We live in a city, only 10 minutes from the downtown core, and yet two blocks from our house is a huge park that runs along the river. This is one of the many things I love about Ottawa.
Last night, we piled into the car in search of a bait shop as learning how to fish was one of the top three things our kids wrote on their "I have to do this summer or I will die" lists. We got to the bait shop fifteen minutes after it closed.
I turned the car around and headed to Loblaws. Armed with two fishing rods, some hooks and a package of hot dogs, we went to the park where we ate our picnic dinner and Wifey gave her first fishing lesson.
The munchkins had only been fishing once before in their lifetime and that was with their foster family. On this trip, they caught Bubay (their toddler foster brother) twice which quickly ended the adventure before a hook even had grazed the water.
The kids stood out in the river for about an hour learning to cast and while I watched bits of pseudo fish bait, the hot dogs, fly everywhere. Hot dog, it turns out, is quite tricky to hook for adults and kids alike.
Once the dog figured out that the bait was hot dog, he was the only animal in the whole entire river interested in what was on the end of the fishing rod. A few times, he almost forgot his manners, and tried to bite the hot dog right off of the fish hook.
The sun was starting to set. Bella had long ago tangled her line beyond repair and was catching minnows in the shallow weeds, and Bubaloo was hooking his final piece of hot dog. Wifey and I were taking self portraits on the shore and had given the munchkins their five minute pre-departure warning.
Bubaloo threw out his last cast, and moments later yelled to us, "I got a fish."
Thinking he'd caught another bunch of weeds, Wifey and I were slow to react. I then looked at the line and saw it moving in the water. Wifey dashed into the river, Bubaloo reeled the fish in, and they placed it in the net.
There stood my beaming son with his rod in one hand looking into the net at the first fish he'd ever caught.

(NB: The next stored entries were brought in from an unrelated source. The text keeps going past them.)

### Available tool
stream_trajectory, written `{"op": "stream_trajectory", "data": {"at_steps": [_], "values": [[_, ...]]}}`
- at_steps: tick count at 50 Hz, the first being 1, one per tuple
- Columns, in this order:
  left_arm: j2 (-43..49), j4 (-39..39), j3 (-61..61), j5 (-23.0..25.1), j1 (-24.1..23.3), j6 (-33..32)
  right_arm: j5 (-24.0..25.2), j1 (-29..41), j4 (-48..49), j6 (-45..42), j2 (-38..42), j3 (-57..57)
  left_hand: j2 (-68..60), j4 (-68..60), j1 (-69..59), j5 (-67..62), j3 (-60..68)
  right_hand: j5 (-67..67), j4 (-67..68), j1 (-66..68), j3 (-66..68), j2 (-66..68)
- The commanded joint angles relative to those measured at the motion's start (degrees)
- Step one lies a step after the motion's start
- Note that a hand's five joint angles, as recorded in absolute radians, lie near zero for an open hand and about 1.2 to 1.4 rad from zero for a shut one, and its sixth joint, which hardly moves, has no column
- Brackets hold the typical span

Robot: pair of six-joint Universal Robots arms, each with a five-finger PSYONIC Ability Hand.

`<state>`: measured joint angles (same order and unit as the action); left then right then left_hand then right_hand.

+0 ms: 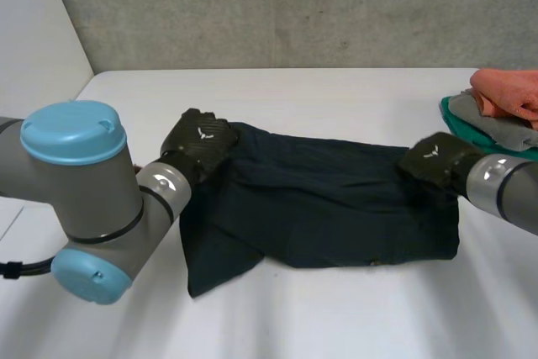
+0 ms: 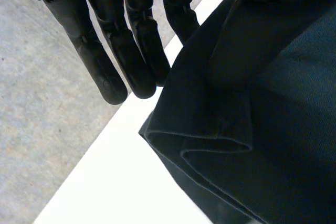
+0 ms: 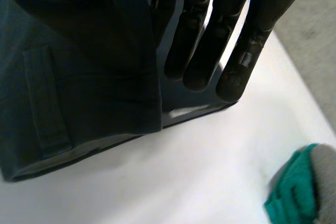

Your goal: Fold the laundry.

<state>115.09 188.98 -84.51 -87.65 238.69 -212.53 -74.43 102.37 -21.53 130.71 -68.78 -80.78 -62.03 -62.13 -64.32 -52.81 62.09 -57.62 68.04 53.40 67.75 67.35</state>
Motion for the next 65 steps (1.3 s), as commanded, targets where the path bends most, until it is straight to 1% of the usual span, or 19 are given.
{"op": "stream_trajectory", "data": {"at_steps": [1,4,5,8,9,12,13,15,23,30,31,35,39,41,44,48,54,59,65], "values": [[2.1,3.8,7.1,1.5,0.4,-4.4,-1.4,1.8,12.2,3.8,2.2,7.3,-9.2,-9.1,-7.0,-8.5,9.2,-12.4,12.0,26.6,12.2,12.7],[4.8,8.8,14.5,1.3,0.7,-5.9,-1.7,2.9,19.1,7.0,3.0,11.9,-10.4,-10.3,-8.1,-9.6,10.4,-12.4,12.0,26.6,12.2,12.7],[5.1,10.8,17.1,1.3,1.0,-6.1,-1.9,3.4,24.5,9.4,3.4,14.7,-10.4,-10.3,-8.1,-9.6,10.4,-12.4,12.0,26.6,12.2,12.7],[5.1,18.1,23.9,1.2,1.2,-6.7,-2.8,3.8,32.8,12.8,3.3,17.4,-10.8,-10.7,-8.5,-10.0,10.7,-12.4,12.0,26.6,12.2,12.7],[5.0,22.2,26.7,1.0,1.6,-6.6,-4.0,3.8,38.6,14.6,3.0,18.8,-10.9,-10.8,-8.6,-10.1,10.9,-12.4,12.0,26.6,12.2,12.7],[4.7,27.0,29.2,0.9,2.6,-6.3,-6.2,3.8,47.1,17.6,2.5,20.7,-11.4,-11.3,-9.1,-10.6,11.4,-12.4,12.0,26.6,12.2,12.7],[4.3,29.3,29.9,1.2,2.6,-6.3,-6.7,3.8,48.4,18.1,2.3,20.9,-11.9,-11.8,-9.6,-11.1,11.9,-12.4,12.0,26.6,12.2,12.7],[3.3,30.0,29.8,1.3,2.5,-6.2,-7.3,4.0,49.4,19.0,1.9,22.2,-12.3,-12.2,-10.0,-11.5,12.2,-12.4,12.0,26.6,12.2,12.7],[-0.7,28.1,21.9,1.2,2.0,-4.8,-7.1,5.9,46.6,19.2,1.7,20.5,-12.3,-12.2,-10.0,-11.5,12.2,-12.4,12.0,26.6,12.2,12.7],[-5.8,25.9,7.5,1.4,1.9,-1.1,-7.0,7.3,39.5,19.3,2.3,14.9,-12.1,-12.0,-9.8,-11.3,12.0,-12.4,12.0,26.6,12.2,12.7],[-6.2,25.8,6.1,1.5,1.8,-0.8,-7.0,8.0,37.6,19.3,2.5,13.7,-11.9,-11.8,-9.7,-11.2,11.9,-2.3,1.9,16.5,2.1,2.6],[-9.2,25.6,0.1,1.6,0.3,-0.3,-6.9,9.3,32.6,19.7,3.0,11.9,-11.4,-11.3,-9.1,-10.6,11.4,56.4,-56.8,-42.1,-56.5,-56.1],[-12.9,25.6,-6.0,2.7,-1.8,-0.3,-5.6,9.4,27.5,19.8,3.0,11.6,-11.4,-11.3,-9.1,-10.6,11.4,57.6,-58.0,-43.4,-57.8,-57.3],[-15.1,25.6,-9.4,5.3,-3.0,-0.3,-4.0,9.3,26.1,19.9,3.0,11.6,-11.4,-11.3,-9.1,-10.6,11.4,57.6,-58.0,-43.4,-57.8,-57.3],[-19.1,25.6,-13.4,9.8,-4.4,-0.5,1.3,8.7,25.0,19.9,3.0,11.9,-11.8,-11.7,-9.5,-11.0,11.7,57.6,-58.0,-43.4,-57.8,-57.3],[-24.5,24.0,-17.5,13.2,-5.2,-0.3,7.4,8.6,24.7,20.0,3.0,12.7,-11.8,-11.7,-9.5,-11.0,11.7,57.6,-58.0,-43.4,-57.8,-57.3],[-30.4,18.6,-20.7,14.0,-6.2,-0.3,13.0,8.6,25.0,19.7,5.3,14.0,-11.9,-11.8,-9.6,-11.2,11.9,57.6,-58.0,-43.4,-57.8,-57.3],[-34.0,14.5,-23.4,15.2,-8.5,-0.3,14.7,8.7,25.3,19.1,6.9,14.3,-12.3,-12.2,-10.0,-11.5,12.2,57.6,-58.0,-43.4,-57.8,-57.3],[-37.3,13.2,-26.0,16.2,-9.0,-0.3,19.1,9.2,26.0,18.1,9.1,14.2,-12.3,-12.2,-10.0,-11.5,12.2,57.6,-58.0,-43.4,-57.8,-57.3]]}}
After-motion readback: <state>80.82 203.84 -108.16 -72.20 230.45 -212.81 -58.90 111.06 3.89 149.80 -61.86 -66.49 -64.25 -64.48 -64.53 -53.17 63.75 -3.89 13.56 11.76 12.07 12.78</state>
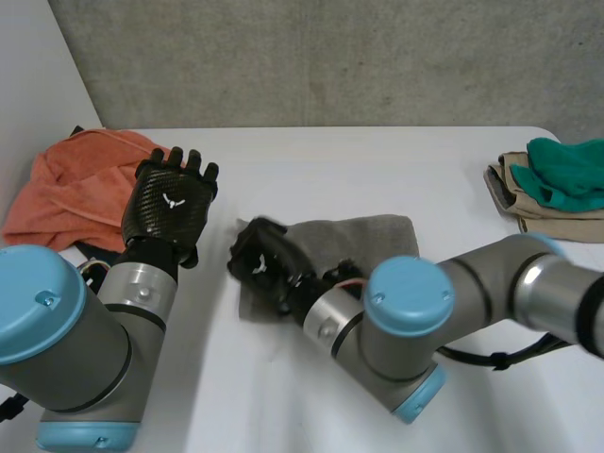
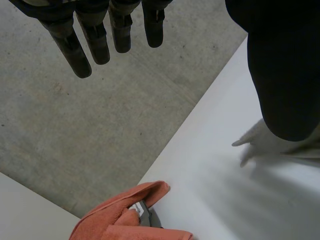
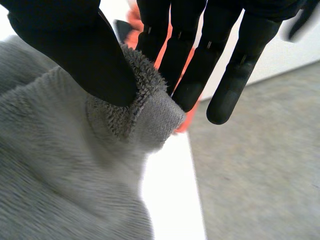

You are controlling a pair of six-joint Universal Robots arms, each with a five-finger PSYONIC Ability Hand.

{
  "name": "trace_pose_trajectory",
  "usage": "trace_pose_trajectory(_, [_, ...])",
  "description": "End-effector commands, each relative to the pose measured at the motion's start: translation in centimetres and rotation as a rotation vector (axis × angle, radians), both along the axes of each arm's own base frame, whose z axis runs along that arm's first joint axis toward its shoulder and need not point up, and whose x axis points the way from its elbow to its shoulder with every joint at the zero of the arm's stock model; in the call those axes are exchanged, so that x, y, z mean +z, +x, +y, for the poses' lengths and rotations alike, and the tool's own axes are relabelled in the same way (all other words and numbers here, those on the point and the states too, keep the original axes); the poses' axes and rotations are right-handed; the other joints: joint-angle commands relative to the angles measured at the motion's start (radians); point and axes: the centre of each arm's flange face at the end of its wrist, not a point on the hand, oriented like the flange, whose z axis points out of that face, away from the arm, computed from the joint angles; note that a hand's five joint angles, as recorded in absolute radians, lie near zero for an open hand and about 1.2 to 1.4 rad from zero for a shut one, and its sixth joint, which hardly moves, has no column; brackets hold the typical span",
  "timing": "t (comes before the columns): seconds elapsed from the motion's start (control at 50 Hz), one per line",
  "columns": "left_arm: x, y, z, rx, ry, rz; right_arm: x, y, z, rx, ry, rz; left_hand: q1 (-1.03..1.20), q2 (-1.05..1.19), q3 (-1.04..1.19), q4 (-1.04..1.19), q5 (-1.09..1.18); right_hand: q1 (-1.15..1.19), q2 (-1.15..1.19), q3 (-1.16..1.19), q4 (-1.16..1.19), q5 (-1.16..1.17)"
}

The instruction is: Fold the laundry.

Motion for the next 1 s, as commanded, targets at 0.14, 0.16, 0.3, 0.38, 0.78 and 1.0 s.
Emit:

And, are you ready for this? He somehow had managed to catch a foot-long bass.
The whole way home he kept on telling me how proud he was of himself.
The whole way home I thought my heart was going to burst with happiness and joy for him. I was so proud. And, so fiercely protectively proud of him and his fish. This was the first moment of parenting like this for me. The "ah ha" of watching your kids succeed and grow by leaps and bounds in a single moment.